About the Author: James Parks had his first encounter with unions at Gannett’s newspaper in Cincinnati when his colleagues in the newsroom tried to organize a unit of The Newspaper Guild. He saw firsthand how companies pull out all the stops to prevent workers from forming a union. He is a journalist by trade, and worked for newspapers in five different states before joining the AFL-CIO staff in 1990. He has also been a seminary student, drug counselor, community organizer, event planner, adjunct college professor and county bureaucrat. His proudest career moment, though, was when he served, along with other union members and staff, as an official observer for South Africa’s first multiracial elections. Author photo by Joe Kekeris
Friday, January 22nd, 2010
Credit: Joe Kekeris
Massachusetts voters sent a strong signal to Washington lawmakers Tuesday that they want results—and aren’t seeing any. Not on health care reform, not on job creation and not on fixing the nation’s economy.
Voters also sent another powerful message for Democrats: Ignore the working class at your peril.
Some 79 percent of voters polled on election night said the most important issue for them was electing a candidate who will strengthen the economy and create more jobs. Controlling health care costs was next on their list, with 54 percent citing that issue as the main determinant of their vote.
The poll, conducted by Hart Research Associates among 810 voters for the AFL-CIO on the night of the election, also found that although voters without a college degree favored Barack Obama by 21 percentage points in the 2008 election, Democratic candidate Martha Coakley lost that same group by a 20-point margin.
And as AFL-CIO Richard Trumka has pointed out, Massachusetts voters have the same goals for reforming health care, creating good jobs and strengthening the economy as they did in November 2008—but President Obama and the Democrats have done too little:
“Voters showed they don’t think Democrats have overreached—they think that the Democrats underreached.”

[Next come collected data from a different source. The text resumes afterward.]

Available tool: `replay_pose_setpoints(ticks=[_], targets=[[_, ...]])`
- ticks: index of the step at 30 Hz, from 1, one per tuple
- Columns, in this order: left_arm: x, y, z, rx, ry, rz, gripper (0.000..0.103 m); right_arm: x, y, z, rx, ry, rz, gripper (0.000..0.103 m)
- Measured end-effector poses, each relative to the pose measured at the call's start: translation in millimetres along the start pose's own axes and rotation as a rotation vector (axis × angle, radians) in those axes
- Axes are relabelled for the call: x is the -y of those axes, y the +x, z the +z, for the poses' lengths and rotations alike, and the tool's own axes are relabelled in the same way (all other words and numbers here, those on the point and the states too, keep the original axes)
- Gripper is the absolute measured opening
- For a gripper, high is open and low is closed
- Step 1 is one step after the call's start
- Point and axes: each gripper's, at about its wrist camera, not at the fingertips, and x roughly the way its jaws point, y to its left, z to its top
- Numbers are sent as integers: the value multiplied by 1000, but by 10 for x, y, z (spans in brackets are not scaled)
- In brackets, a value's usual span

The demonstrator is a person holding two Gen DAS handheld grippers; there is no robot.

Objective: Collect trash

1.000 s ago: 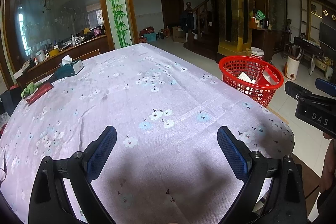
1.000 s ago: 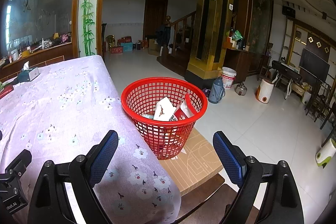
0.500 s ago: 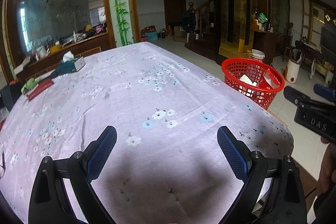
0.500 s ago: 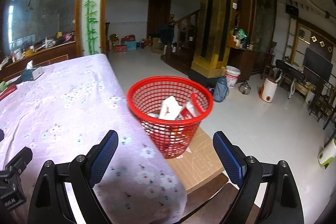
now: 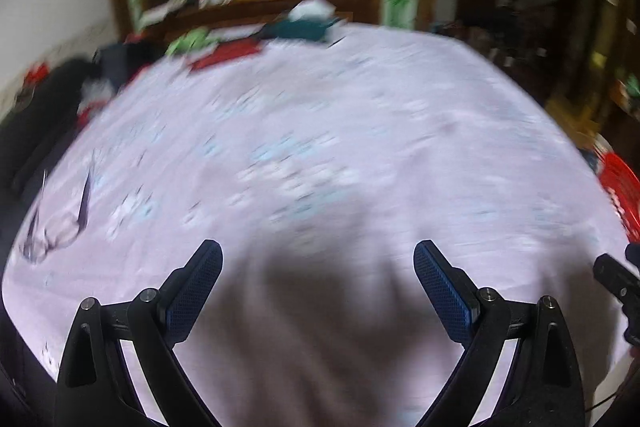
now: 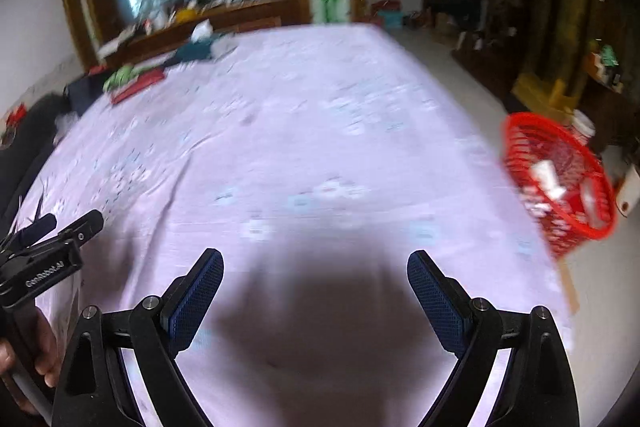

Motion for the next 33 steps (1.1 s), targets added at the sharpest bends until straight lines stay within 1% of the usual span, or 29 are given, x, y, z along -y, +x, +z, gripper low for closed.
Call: replay_pose_setpoints(ticks=[1, 3, 6, 9, 11, 13, 15, 18, 20, 24, 33], targets=[[-133, 67, 3, -22, -28, -4, 96, -106, 102, 40, -16, -4, 12, 95], [-277, 153, 20, -47, -57, 16, 96, -266, 295, 94, -50, -15, -10, 95], [-390, 260, 53, -86, -60, -1, 96, -454, 532, 188, -86, -35, -33, 95], [-468, 395, 83, -118, -59, 6, 96, -527, 748, 271, -136, -14, -35, 95], [-510, 503, 98, -149, -60, -4, 96, -530, 811, 311, -133, -3, -66, 97], [-530, 555, 134, -165, -61, -18, 96, -532, 852, 360, -137, 10, -74, 98], [-557, 610, 184, -163, -56, -26, 96, -545, 913, 426, -146, 21, -89, 102], [-529, 686, 242, -172, -13, -11, 96, -573, 1002, 502, -158, 24, -121, 103], [-531, 740, 278, -175, 9, -13, 98, -586, 1016, 519, -142, 36, -131, 103], [-541, 781, 301, -172, 19, -19, 103, -579, 1020, 523, -137, 41, -132, 103], [-552, 799, 318, -175, 19, -25, 103, -582, 1023, 518, -138, 36, -137, 103]])
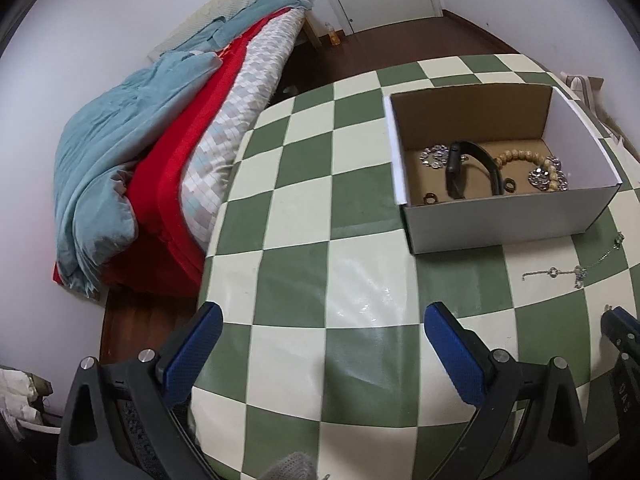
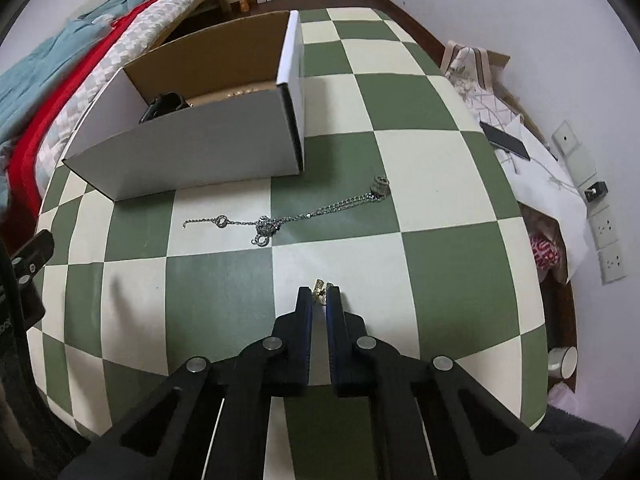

In fact, voters were not worried about Democratic “overreach”—47 percent said their bigger concern about Democrats is that they haven’t succeeded in making needed change rather than tried to make too many changes too quickly (32 percent). Even voters for Scott Brown were more concerned about a lack of change (50 percent) than about trying to make too many changes too quickly (43 percent).
These results puts a lie to the corporate media spin that Democrats have gone “too far” in pushing a reform agenda.
Nor was the election result about health care reform. Brown actually lost among the 59 percent of voters who picked health care as one of their top two voting issues (50 percent for Coakley and 46 percent for Brown). Voters for Brown (55 percent ) were less likely to cite health care as a top issue than were voters for Coakley (66 percent).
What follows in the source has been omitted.